Fate lo miro acercarse, aunque para él debía ser una velocidad normal para ella iba a todo a cámara lenta, como si pudiera ver las cosas ralentizadas, solo tenía que esperar para conseguir resultados.

1,2,3...

-Trueno...-murmuro.

Subaru, desde la seguridad que le daba la presencia de Fate, vio sorprendida como un rayo caía a la señal de la mano de Fate e impactaba en uno de los brazos de Furia obligandolo a retroceder con un gruñido.

-Increíble...-susurro.

-Fate-chan...-murmuro en sueños Nanoha.-...no te esfuerces mucho...

Subaru la observo, la joven parecía estar constantemente ligada a Fate de una manera que no lograba comprender, casi como si fueran una misma persona.

¿Es eso amor?

Subaru...

La voz de Teanna se repitió en su mente llamándola haciendo que un torrente de calidez la llenara y creando una sonrisa en su boca...¿quizá...?

Quizá esta sea la clave...


-Todo va justo como lo planeaba...

Mashamoto sonrió mientras tomaba un sorbo de su mejor coñac y veía a sus pequeños soldados enfrentarse a aquellos que querían detenerlos, él podía perder a Dolor, Miedo y Furia sin preocuparse, de hecho, esperaba que se Furia y Fate, Dolor y Toby y Miedo y Shiro se mataran entre ellos para así evitarle el dolor de cabeza de hacerlo él cuando fuera el momento.

-¿Más coñac, señor?

-Si.

El mayordomo puso otra copa mientras él movía el liquido de su interior, cada vez más despacio mirando como intercambiaban golpes o miedos entre ellos.

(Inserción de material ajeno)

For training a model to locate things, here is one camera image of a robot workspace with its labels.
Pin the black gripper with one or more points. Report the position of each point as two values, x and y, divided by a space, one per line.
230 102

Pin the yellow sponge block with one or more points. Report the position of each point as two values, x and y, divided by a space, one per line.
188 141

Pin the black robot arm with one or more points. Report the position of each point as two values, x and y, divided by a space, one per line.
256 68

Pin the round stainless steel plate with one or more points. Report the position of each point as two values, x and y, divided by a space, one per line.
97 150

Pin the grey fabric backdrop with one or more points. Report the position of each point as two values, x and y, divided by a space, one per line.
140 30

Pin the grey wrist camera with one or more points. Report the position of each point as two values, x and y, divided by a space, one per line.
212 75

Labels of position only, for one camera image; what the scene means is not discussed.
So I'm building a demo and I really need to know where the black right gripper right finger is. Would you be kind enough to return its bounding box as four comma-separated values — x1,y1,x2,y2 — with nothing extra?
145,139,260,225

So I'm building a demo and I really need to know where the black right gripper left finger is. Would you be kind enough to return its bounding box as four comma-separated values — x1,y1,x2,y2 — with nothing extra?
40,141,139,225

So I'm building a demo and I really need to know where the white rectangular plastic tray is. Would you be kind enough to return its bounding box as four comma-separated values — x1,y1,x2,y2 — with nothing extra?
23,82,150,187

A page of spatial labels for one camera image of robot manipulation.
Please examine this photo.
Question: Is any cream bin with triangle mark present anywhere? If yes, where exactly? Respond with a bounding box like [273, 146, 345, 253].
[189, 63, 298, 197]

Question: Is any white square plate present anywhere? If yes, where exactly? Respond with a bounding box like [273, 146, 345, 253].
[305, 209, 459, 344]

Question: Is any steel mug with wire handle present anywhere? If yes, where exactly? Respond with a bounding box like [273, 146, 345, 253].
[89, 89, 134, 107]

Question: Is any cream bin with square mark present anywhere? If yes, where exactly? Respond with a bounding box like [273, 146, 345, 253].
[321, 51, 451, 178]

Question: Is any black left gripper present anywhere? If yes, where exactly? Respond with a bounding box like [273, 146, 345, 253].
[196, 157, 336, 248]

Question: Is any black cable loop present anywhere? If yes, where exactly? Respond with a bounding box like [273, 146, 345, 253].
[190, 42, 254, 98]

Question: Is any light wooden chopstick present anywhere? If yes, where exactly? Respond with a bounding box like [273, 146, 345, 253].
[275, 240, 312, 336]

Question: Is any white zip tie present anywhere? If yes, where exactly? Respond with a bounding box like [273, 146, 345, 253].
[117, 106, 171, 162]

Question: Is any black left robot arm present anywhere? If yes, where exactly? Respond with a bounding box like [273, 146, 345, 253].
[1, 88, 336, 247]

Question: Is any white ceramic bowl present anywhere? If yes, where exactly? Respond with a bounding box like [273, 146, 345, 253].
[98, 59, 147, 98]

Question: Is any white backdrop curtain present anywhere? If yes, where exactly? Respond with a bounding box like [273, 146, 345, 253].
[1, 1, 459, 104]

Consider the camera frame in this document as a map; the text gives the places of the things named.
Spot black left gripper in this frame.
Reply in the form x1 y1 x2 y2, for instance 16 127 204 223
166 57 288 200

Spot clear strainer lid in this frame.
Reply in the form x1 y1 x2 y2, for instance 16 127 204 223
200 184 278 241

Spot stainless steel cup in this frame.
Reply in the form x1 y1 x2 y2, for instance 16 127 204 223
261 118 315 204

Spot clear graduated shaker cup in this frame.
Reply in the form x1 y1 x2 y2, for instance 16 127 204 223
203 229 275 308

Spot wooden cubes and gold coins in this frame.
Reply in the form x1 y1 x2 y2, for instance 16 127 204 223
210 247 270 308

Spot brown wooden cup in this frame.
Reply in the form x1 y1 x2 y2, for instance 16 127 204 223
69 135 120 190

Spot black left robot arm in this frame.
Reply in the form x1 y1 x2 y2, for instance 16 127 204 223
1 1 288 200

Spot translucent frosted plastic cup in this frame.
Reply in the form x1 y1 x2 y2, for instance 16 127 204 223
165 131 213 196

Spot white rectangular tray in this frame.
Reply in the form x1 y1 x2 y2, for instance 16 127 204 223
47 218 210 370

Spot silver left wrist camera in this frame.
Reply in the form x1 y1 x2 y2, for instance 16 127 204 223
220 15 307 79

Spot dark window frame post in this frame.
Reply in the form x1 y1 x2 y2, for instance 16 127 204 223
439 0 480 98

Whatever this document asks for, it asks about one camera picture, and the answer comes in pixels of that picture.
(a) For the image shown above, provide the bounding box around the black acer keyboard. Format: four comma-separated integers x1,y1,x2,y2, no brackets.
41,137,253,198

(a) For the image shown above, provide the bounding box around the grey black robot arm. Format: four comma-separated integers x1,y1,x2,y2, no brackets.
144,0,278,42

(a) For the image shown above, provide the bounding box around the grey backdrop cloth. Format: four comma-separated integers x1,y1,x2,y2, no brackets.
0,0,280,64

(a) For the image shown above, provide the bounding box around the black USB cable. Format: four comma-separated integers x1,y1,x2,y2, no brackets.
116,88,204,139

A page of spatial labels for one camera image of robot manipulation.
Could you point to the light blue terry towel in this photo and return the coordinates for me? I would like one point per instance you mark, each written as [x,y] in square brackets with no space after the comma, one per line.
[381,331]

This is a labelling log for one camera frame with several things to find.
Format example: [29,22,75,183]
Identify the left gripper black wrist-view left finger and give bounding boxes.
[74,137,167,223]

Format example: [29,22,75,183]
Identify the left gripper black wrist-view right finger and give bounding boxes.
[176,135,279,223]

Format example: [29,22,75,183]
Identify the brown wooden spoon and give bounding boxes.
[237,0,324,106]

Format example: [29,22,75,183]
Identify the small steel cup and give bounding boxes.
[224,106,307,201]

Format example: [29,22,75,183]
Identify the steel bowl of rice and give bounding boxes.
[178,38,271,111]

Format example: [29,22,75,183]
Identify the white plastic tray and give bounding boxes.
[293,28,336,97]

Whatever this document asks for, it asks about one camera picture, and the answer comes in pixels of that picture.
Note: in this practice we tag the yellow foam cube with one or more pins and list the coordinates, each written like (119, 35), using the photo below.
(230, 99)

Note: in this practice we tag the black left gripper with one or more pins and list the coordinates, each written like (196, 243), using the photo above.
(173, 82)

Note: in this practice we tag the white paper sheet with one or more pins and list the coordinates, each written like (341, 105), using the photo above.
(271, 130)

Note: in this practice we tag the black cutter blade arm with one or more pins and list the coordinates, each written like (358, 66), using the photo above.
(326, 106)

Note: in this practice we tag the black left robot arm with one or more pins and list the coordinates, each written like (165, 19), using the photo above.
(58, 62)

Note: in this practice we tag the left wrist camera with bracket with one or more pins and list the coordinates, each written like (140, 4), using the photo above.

-¿Que desea que hagamos con los residuos de energía que la agente Harlaow dejo cuando hizo estallar el cuarto?-pregunto.

-Llévelos al laboratorio, empezaremos los soldados dentro de poco...

-Perdone la pregunta, señor...-dijo el mayordomo.-...¿no necesitamos a Harlaow para dominarlos?

Mashamoto sonrió, eso era lo que todo el mundo creía, que quería a Fate para convertirla en su soldado principal y, por algún tiempo, ese había sido su plan original.

Hasta que supe sobre los residuos de energía...

-No, no la necesitamos ya...-dijo Mashamoto.-...tengo suficientes residuos de los demás soldados para los nuevos y en cuanto a Harlaow...bueno, yo mismo tomare esos residuos en mi cuerpo.

Porque jamás habría mejor emperador que aquel que luchaba con sus tropas en la conquista del mundo.